Когда мне было одиннадцать или двенадцать лет, брат подарил мне на день рождения альбом, полностью состоящий из красочных, многоцветных кругов со сложными симметричными узорами из линий, кружочков, пятнышек и зёрнышек. Надпись на обложке сообщала, что это — песочные мандалы. Мне эти два слова не говорили ничего, по крайней мере, вместе. Нельзя сказать, что я стала повторять то, что видела на этих рисунках — пуговиц бы мне попросту не хватило — но их просмотр вызывал внутри странные, нестерпимые зуд и тоску, и я всегда переходила от этой книги к пуговицам, выкладывая их теперь по-новому, стараясь имитировать симметричность узора и цвета мандал.
Мне самой игра с пуговицами нравилась по причинам, радикально отличным от материнских соображений: она позволяла перестать себя чувствовать. Не-быть. Забывать голод, обиды, оплеухи матери, боль от ушибов, вечную мёрзлость одежды не по погоде, ветхость ботинок, страшную серьёзность и сосредоточенность брата, идиотов из класса, вечный позыв к кашлю, запах сырости в хатке — забывать всё, что окружало меня, а вслед за тем и себя саму. Я растворялась в своих мозаиках, как сейчас растворяюсь в танце, а иногда и вне его; как сахар в горячем кофе, как снежинка на языке, как капля краски, упавшая с кисточки в стакан с водой. Это было прекрасно — и действовало как заморозка по возвращении в стылый и неуютный мир, даровало покой, отрешённость и неуязвимость ещё несколько часов жизни.

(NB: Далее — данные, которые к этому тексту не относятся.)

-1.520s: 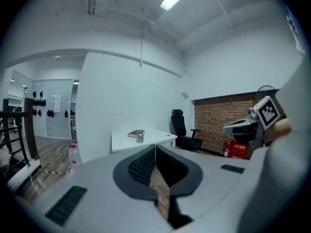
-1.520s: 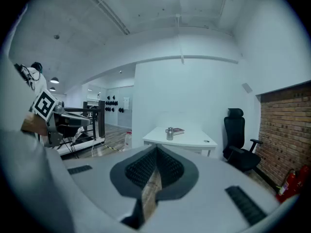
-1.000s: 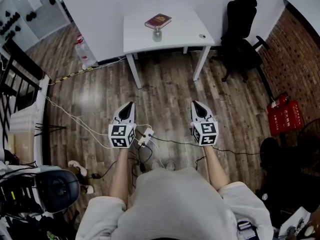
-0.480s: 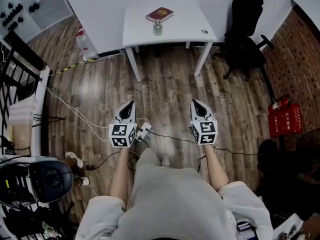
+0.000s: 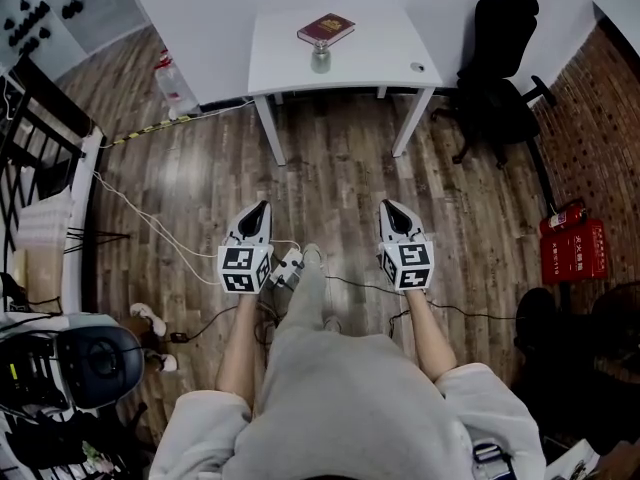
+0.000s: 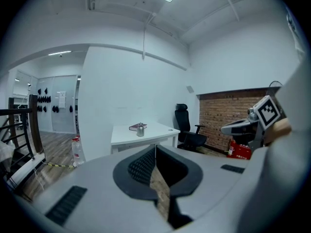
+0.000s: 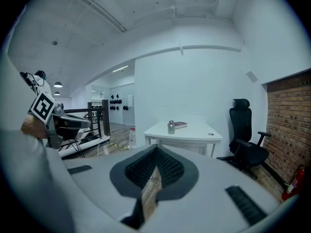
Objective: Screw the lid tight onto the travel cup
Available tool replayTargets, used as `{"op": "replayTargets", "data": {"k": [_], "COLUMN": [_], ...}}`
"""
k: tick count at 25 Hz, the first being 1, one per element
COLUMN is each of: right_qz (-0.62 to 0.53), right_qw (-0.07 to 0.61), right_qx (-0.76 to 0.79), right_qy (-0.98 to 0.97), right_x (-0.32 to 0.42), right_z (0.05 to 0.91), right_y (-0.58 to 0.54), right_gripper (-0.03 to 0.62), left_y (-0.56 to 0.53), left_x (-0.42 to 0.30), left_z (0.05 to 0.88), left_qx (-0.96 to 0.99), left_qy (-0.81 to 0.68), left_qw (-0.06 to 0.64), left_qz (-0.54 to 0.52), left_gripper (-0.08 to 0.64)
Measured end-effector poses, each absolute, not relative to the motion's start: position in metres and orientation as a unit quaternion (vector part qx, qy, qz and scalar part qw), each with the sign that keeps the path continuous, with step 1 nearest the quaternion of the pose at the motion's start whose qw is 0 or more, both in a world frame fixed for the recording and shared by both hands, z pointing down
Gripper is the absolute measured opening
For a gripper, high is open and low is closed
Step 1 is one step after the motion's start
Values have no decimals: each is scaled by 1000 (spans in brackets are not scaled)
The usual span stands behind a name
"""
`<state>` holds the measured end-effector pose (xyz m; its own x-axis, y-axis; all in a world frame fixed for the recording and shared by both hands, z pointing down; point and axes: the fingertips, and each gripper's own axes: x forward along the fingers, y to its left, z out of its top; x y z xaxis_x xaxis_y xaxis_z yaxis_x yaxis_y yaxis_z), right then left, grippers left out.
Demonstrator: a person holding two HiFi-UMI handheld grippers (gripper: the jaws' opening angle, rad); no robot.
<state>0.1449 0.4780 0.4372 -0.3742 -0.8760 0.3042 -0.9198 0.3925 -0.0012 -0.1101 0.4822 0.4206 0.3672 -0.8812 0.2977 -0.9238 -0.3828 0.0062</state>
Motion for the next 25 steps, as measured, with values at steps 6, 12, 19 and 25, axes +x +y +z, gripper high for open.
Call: {"op": "replayTargets", "data": {"k": [6, 12, 19, 25], "right_qz": [78, 77, 79, 79], "right_qw": [134, 144, 153, 157], "right_qx": [543, 547, 549, 555], "right_qy": [-826, -821, -818, -813], "right_x": [138, 129, 102, 88], "right_z": [438, 442, 433, 429], "right_y": [428, 364, 277, 219], "right_gripper": [0, 0, 0, 0], "left_y": [427, 358, 268, 204], "left_x": [-112, -117, -139, -153], "left_z": [429, 437, 428, 425], "left_qx": [827, 834, 840, 843], "left_qy": [-541, -530, -522, -516], "left_qw": [89, 96, 100, 102], "left_qz": [120, 117, 113, 110], "left_gripper": [11, 11, 11, 11]}}
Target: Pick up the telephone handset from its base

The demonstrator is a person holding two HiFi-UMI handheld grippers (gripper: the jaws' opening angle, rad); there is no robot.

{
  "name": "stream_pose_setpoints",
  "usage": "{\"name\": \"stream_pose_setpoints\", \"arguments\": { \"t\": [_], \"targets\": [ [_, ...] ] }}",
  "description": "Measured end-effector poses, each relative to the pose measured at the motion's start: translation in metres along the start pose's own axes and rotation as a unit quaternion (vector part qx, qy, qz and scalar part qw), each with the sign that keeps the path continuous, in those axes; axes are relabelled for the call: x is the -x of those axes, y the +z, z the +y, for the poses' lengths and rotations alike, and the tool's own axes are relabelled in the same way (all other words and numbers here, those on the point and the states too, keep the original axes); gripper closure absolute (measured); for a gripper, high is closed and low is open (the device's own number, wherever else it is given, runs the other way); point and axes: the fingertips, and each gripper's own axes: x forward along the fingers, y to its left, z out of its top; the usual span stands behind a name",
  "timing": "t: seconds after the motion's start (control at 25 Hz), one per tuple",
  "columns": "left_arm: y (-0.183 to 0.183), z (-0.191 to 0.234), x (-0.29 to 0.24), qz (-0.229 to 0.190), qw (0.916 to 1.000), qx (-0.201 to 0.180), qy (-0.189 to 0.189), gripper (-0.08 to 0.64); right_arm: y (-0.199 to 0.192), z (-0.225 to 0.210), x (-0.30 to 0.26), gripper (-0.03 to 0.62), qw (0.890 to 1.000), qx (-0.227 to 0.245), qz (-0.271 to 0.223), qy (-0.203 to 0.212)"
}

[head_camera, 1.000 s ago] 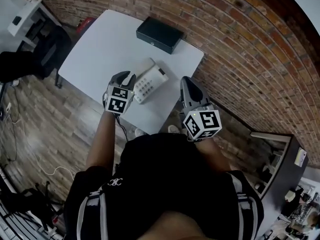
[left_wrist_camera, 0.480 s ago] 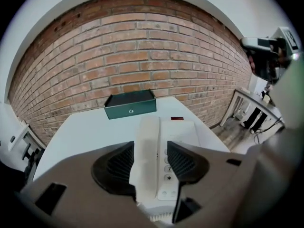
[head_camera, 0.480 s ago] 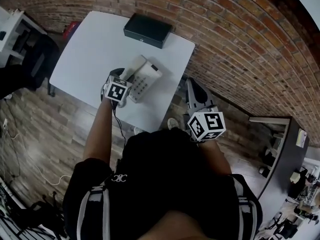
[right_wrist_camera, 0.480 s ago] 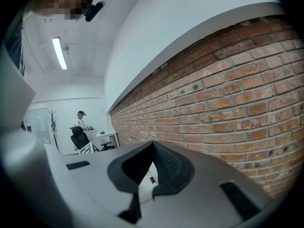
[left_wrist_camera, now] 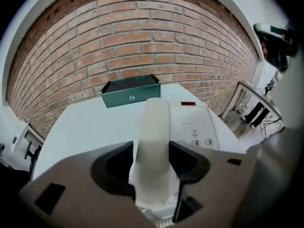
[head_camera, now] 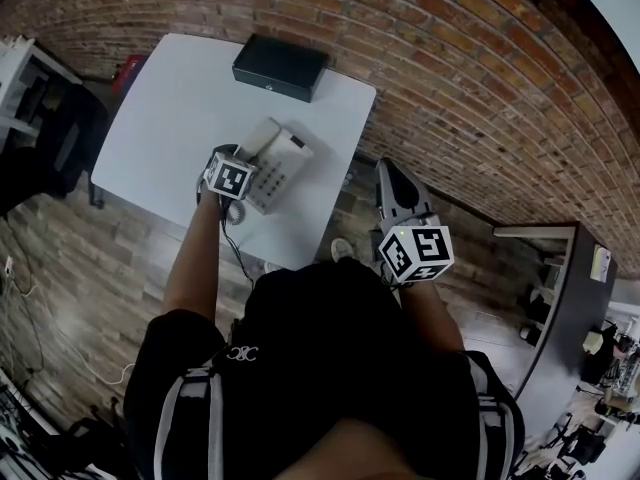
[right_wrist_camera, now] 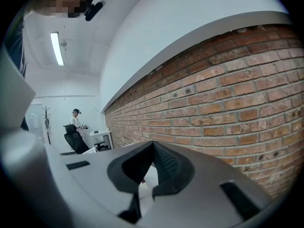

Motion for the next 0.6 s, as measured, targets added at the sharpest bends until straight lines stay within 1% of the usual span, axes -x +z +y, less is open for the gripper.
{"name": "stream_pose_setpoints", "arguments": {
  "t": [0.16, 0.32, 0.48, 0.6],
  "targets": [
    [-0.002, -0.002, -0.005, 0.017, 0.9998, 0.0, -0.006, 0.337, 0.0, -0.008, -0.001, 0.595, 1.0, -0.007, 0.0, -0.004],
    [0.001, 0.0, -0.005, 0.027, 0.9995, -0.01, -0.007, 0.344, -0.002, -0.005, -0.004, 0.595, 1.0, -0.008, 0.004, 0.006],
    [0.003, -0.004, 0.004, 0.016, 0.9998, -0.006, 0.009, 0.345, -0.001, -0.005, -0.009, 0.595, 1.0, -0.009, 0.003, 0.018],
    [0.008, -0.005, 0.014, 0.0, 0.9997, 0.001, 0.024, 0.347, 0.002, -0.006, -0.013, 0.595, 1.0, -0.011, 0.001, 0.029]
  ]
}}
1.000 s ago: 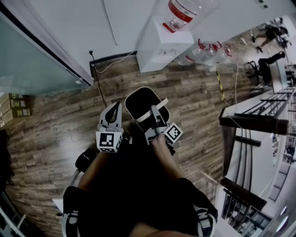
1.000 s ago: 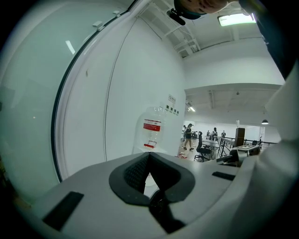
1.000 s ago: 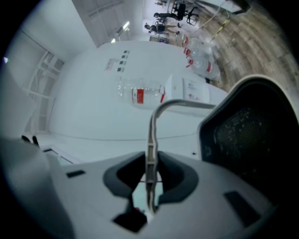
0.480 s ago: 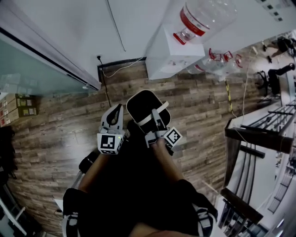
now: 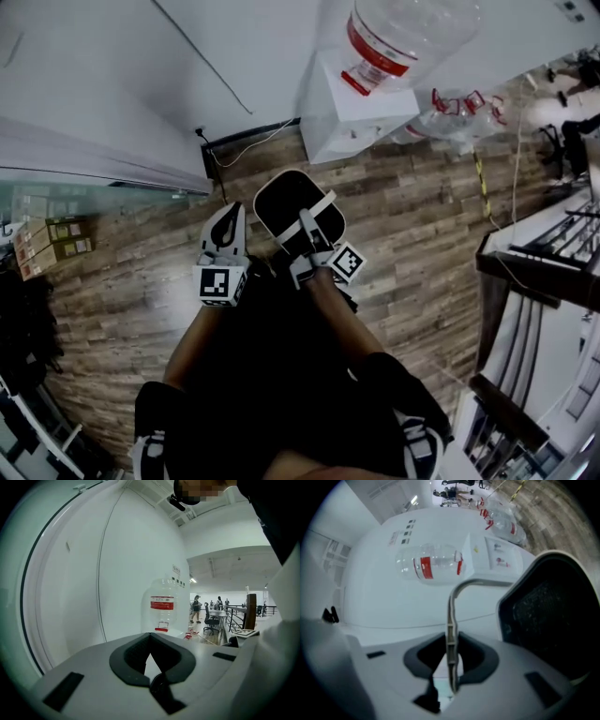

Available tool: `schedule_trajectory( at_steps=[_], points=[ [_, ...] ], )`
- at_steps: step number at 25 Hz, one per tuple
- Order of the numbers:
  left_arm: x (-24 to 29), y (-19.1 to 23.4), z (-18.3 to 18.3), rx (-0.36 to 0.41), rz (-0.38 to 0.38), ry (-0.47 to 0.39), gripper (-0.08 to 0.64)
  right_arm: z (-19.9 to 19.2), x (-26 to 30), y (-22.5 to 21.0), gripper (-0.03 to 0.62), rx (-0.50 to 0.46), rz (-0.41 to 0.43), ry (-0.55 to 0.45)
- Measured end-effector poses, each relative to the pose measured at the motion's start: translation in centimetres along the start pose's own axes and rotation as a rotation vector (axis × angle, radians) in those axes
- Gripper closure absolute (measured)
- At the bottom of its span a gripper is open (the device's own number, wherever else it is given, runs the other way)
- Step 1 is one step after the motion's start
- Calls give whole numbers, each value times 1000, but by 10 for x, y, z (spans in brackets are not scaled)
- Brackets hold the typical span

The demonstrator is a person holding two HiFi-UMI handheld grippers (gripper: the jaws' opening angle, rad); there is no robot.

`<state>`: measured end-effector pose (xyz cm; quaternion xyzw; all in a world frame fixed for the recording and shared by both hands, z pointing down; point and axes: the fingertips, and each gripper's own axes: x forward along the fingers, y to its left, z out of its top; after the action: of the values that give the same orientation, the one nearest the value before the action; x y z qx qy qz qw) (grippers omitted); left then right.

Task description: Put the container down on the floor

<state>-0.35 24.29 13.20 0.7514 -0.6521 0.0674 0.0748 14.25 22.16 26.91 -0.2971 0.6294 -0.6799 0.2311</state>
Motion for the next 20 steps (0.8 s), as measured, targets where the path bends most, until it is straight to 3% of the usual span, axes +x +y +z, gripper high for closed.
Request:
schedule_trajectory(
  at_steps=[10, 20],
  points=[
    [58, 28, -1, -2, -41, 29, 529, 30, 52, -9, 495, 31, -25, -79],
    [143, 61, -9, -36, -279, 96, 529, 43, 92, -31, 495, 58, -34, -282]
  ],
)
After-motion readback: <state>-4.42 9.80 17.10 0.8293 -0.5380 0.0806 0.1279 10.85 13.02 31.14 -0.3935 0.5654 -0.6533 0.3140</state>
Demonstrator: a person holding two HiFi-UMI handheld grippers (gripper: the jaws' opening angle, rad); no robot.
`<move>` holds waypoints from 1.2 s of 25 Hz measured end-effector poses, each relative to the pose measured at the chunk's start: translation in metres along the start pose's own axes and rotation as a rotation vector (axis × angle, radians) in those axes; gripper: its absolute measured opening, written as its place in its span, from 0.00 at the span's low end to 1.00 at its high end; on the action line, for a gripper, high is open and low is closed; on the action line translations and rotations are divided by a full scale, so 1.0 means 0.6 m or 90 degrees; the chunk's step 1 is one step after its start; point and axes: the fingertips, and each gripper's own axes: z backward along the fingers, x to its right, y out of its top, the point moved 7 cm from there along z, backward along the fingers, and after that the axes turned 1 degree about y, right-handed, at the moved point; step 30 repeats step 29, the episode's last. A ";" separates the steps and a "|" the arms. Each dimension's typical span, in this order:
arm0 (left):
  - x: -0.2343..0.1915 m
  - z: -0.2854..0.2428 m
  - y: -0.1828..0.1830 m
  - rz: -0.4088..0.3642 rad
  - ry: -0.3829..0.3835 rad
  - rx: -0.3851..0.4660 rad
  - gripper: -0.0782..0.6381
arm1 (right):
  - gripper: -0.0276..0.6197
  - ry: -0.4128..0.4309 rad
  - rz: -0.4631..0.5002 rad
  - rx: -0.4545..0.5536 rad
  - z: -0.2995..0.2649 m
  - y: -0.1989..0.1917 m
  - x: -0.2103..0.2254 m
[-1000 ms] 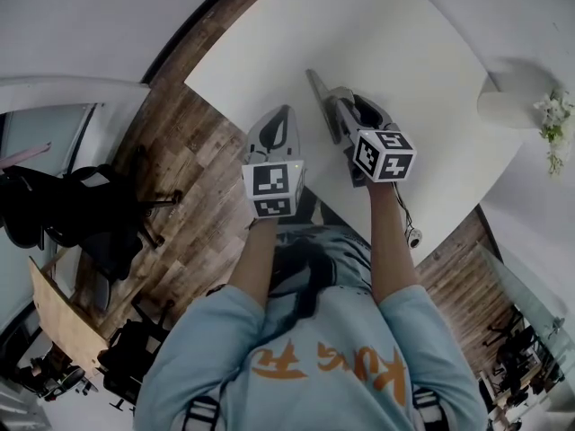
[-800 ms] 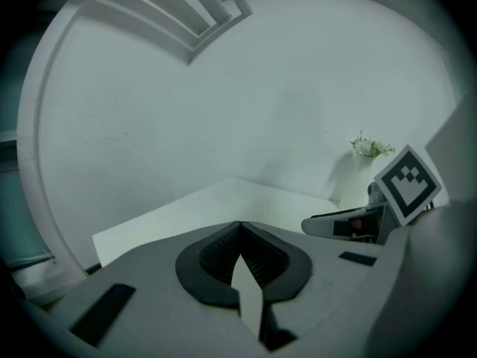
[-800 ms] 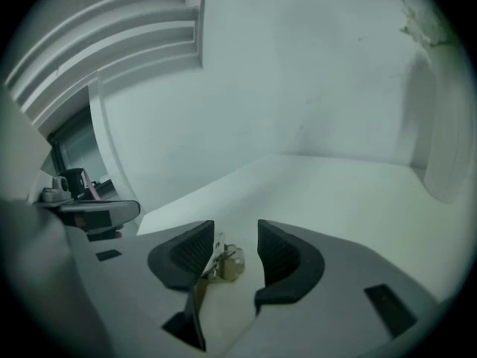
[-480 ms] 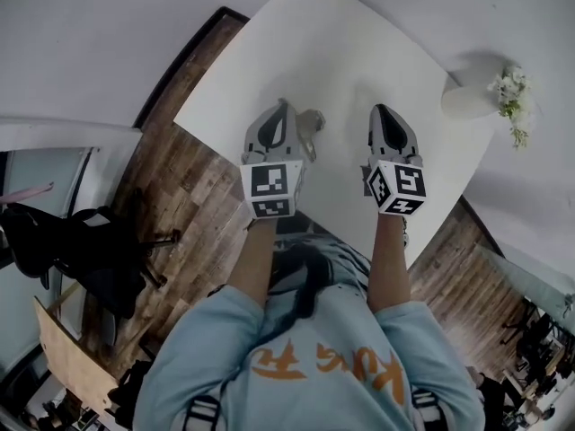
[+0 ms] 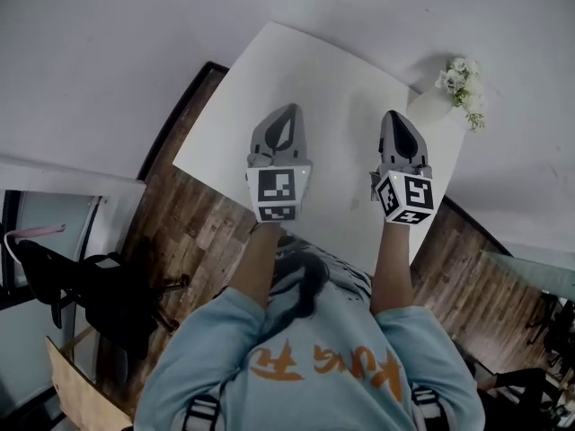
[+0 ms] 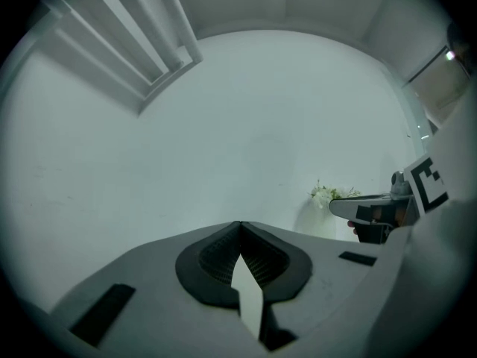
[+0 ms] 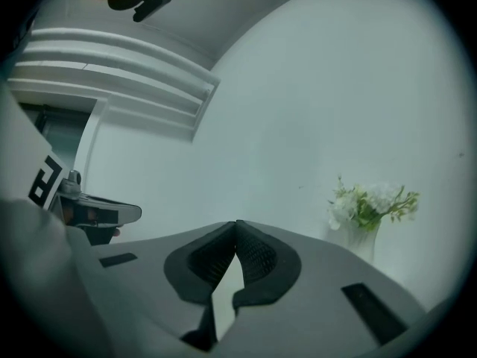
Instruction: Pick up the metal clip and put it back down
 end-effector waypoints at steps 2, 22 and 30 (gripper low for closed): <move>0.017 -0.005 0.020 -0.009 -0.013 0.016 0.14 | 0.06 -0.022 0.002 0.013 0.012 0.012 0.016; 0.060 -0.012 0.011 -0.017 -0.044 0.013 0.14 | 0.06 -0.048 0.030 0.000 0.048 0.002 0.036; 0.060 -0.013 0.010 -0.015 -0.043 0.011 0.14 | 0.06 -0.042 0.034 0.002 0.048 0.004 0.035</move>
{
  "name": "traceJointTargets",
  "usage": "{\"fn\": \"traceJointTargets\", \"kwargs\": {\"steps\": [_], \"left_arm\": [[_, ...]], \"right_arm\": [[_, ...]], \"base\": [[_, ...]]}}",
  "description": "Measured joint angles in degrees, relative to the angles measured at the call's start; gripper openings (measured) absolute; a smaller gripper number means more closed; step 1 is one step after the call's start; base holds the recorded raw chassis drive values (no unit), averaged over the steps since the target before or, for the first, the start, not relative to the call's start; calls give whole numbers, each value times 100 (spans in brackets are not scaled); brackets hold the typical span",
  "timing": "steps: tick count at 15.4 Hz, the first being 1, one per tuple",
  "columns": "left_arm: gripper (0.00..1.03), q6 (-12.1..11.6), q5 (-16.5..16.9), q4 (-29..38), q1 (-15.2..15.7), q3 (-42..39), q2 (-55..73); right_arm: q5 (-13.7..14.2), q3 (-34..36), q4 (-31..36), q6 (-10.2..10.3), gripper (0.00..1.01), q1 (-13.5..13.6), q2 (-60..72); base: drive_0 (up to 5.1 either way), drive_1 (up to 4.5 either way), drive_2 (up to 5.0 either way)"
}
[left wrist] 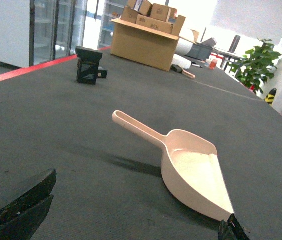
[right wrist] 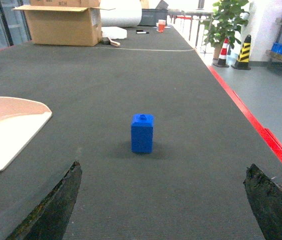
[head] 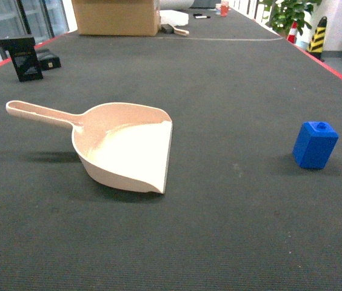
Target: Place part in tray to right shelf
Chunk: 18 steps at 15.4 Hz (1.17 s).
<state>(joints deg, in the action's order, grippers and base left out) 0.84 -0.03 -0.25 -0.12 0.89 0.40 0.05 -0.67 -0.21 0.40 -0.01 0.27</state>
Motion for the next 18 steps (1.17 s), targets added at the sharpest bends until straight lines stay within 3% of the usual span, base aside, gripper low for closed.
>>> {"fn": "traceJointTargets", "kwargs": {"steps": [18], "left_arm": [[98, 0, 0, 0, 0, 0, 0]], "right_arm": [[0, 0, 0, 0, 98, 0, 0]], "base": [[0, 0, 0]]}}
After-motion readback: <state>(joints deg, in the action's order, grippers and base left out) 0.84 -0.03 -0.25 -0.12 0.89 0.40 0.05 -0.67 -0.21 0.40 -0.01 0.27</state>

А потом оказалось — на всю жизнь. Что бы ни случилось, мне удаётся вернуться к блаженному состоянию не-бытия, отрешиться от происходящего, не волноваться о не-происходящем, знать о своих боли и страхе и всё же не разделять их. Тем неудобней для меня появление Батори. Я понятия не имею, как ему удаётся — но он мгновенно разрушает мой защитный кокон, вырывает меня из него, тыкает мордой в бытиё. Самое ужасное — к этому начинаешь привыкать и даже хотеть. Как, наверное, к алкоголю или сигаретам. И поэтому…
Я подумаю об этом потом. Я не буду тревожиться сейчас. Всё пребудет так, как есть, и всё идёт своим чередом. Меня несёт рекой, и моё дело — оглядеться, не торчит ли где из речного обрыва удобный, крепкий корень, и подгрести туда, и ухватиться за него. А пока его нет — просто расслабиться и плыть, покачиваясь на широкой и мягкой водяной ладони.